## What this task involves
Return all the lines below in which the string "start" appears.

---*---

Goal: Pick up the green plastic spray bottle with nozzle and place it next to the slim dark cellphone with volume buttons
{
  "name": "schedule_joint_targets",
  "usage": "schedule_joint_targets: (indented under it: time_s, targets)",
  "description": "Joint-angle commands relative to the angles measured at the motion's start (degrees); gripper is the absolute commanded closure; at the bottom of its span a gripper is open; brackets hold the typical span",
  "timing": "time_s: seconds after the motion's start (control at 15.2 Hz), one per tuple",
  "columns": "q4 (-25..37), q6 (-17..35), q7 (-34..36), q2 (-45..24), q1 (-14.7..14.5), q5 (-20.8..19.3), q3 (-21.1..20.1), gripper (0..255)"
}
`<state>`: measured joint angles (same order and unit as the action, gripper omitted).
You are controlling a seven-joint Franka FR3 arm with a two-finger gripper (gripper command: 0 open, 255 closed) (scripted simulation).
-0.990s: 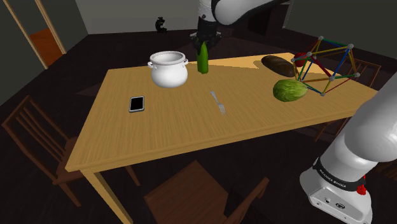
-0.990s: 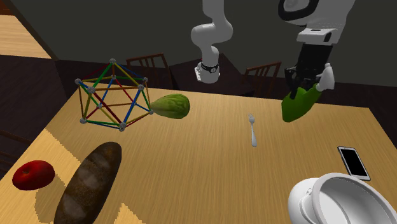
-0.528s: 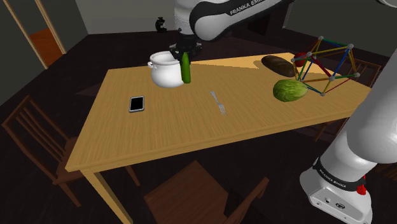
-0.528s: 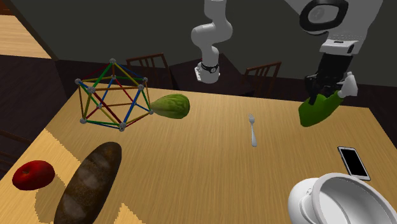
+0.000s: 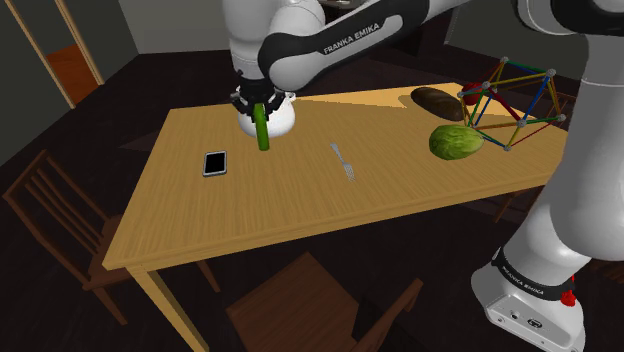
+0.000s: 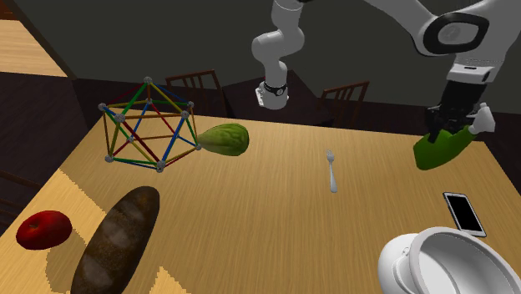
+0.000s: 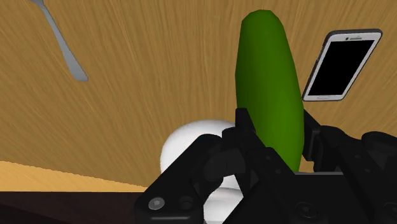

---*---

## Result below
  "description": "Joint-angle commands relative to the angles measured at the motion's start (degrees); gripper is the absolute commanded closure; at the bottom of its span a gripper is open; brackets hold the typical span",
  "timing": "time_s: seconds after the motion's start (control at 15.2 Hz), one per tuple",

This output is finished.